Rats! I finally killed the Royal Rat Authority. A friend of mine had been giving me advice, advice that didn’t make any sense to me, but I think he thought I was fighting a different giant rat boss. Obviously Dark Souls II is a game with a lot of giant rats. There is even a whole Covenant devoted to them! Let’s talk about Covenants. I joined the Way of the Blue and the Blue Sentinels, which have a cool elevator pitch. If you are Invaded in the Way of the Blue, the game will summon Blue Sentinels to protect you. A cool notion, but wasn’t getting any action when I bothered to wear the correct magic ring; I suspect that the ratio of Invaders to other players is skewed. I just joined the Rat Kings, so I don’t know much about it as a Covenant: I’ve only been on the receiving end. So far, the Rat Kings seem…inconvenient? That is, it would feel mean—barraging someone with ranged attacks while they fight enemy tanks—but the stakes are pretty low. I just found the Heirs of the Sun Covenant, the Sunbros, and I might try joining them for a bit, but so far the Bellkeepers were the right fit for me.
See, Dark Souls had the Darkroot Forest, which was an area I thought was very clever. It summoned other PCs from other games to defend it, essentially making other players an enemy type; as you can imagine, a decent player is always more dangerous than an AI. Dark Souls II’s Rat Kings are similar, only they summon you into their world, into the rat warrens where they can use enemies and traps against you. I don’t know the rewards or the risks for the Rats, yet, but I was a member of the Bell Keepers, a Covenant similar to both. There are two bell towers—think Undead Parish—and, well, there are a bunch of adorable Chucky dolls guarding it, crossed with the doll-replicants from J.F. Sebastian’s apartment in Blade Runner, ringing the bells, laughing maniacally and asking you to join. How could I say no! The Bell Keepers is fun and rewarded me with Titanite Chunks, rather rare weapon and armor upgrade components—in other words, totally worth it. It helps that, like with Invasions, the level of skill in PvP is more diverse than it was in Dark Souls towards the end, when everyone was basically an elite duel master, so I’m actually pretty good in a skirmish.

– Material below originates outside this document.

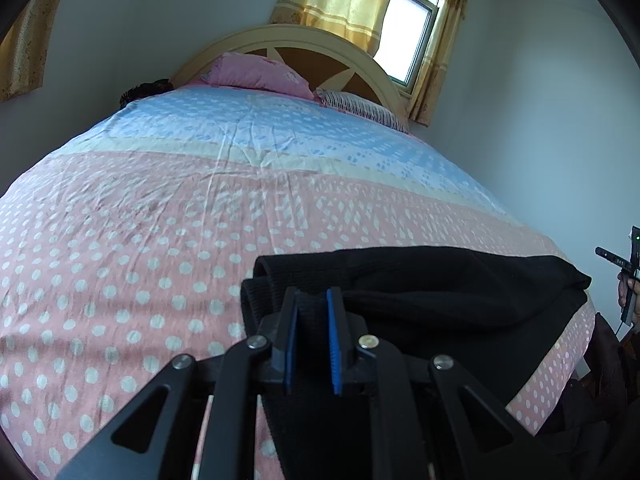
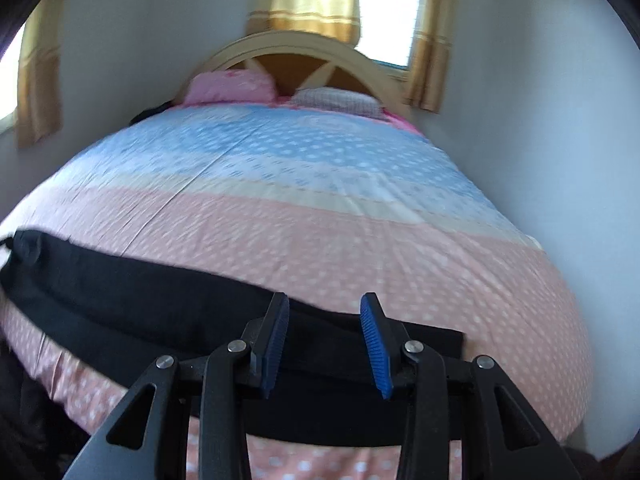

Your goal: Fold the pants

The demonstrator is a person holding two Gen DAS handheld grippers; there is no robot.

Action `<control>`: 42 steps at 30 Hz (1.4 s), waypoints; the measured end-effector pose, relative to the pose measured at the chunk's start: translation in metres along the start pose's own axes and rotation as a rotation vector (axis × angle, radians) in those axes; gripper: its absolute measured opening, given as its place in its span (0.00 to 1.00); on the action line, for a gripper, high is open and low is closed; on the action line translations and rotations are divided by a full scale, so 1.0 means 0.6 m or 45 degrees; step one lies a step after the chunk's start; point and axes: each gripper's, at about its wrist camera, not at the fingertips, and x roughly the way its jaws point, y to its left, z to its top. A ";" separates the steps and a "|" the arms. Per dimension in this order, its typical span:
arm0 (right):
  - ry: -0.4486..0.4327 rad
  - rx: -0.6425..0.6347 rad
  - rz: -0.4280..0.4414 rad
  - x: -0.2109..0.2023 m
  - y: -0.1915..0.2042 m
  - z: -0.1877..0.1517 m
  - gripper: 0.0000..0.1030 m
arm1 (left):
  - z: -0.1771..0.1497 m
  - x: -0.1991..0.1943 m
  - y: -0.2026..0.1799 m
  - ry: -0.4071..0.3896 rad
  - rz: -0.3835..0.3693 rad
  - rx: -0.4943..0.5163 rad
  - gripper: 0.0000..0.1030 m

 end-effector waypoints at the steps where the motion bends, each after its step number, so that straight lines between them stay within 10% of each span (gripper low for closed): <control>1: 0.013 -0.067 0.021 0.010 0.034 0.002 0.38 | 0.000 0.000 0.000 -0.001 0.001 0.001 0.14; 11: 0.099 -0.591 0.101 0.100 0.270 -0.035 0.38 | 0.002 -0.002 -0.026 0.006 0.082 0.189 0.14; 20: 0.140 -0.599 0.112 0.116 0.271 -0.022 0.18 | -0.001 -0.014 -0.024 0.004 0.073 0.249 0.16; 27: 0.153 -0.620 0.095 0.126 0.280 -0.013 0.04 | -0.019 -0.028 -0.065 0.044 0.144 0.565 0.16; 42: 0.135 -0.558 0.202 0.046 0.266 -0.015 0.02 | -0.001 -0.088 -0.084 0.020 0.154 0.833 0.14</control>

Speaking of those Titanite upgrade ores… I had complained last game about the bottleneck of Shards, the lowest level item (you need Shards, then Large Shards, then Chunks, then a Slab, unless you need weirder stuff). I stand by that; it is a real problem. I don’t mind restricting Large Shards as much, but both tactics discourage you from using them, and if you do, then you run the risk of regretting it. I think I’m close to getting a merchant who will sell them—the blacksmith in the Lost Bastille who needs a new Ember is my guess, if I can ever find his Ember, or maybe the prospector, the blacksmith’s daughter, will suddenly become more useful—but it has taken too long. Trying out new armor, rather than new weapons, is the current bee in my bonnet—or rather the fact that I can’t, since I don’t have the materials needed to mess around. Oh, and a related PSA: did you know you can upgrade your Catalyst, your wizard’s staff, as well as your weapon, this time?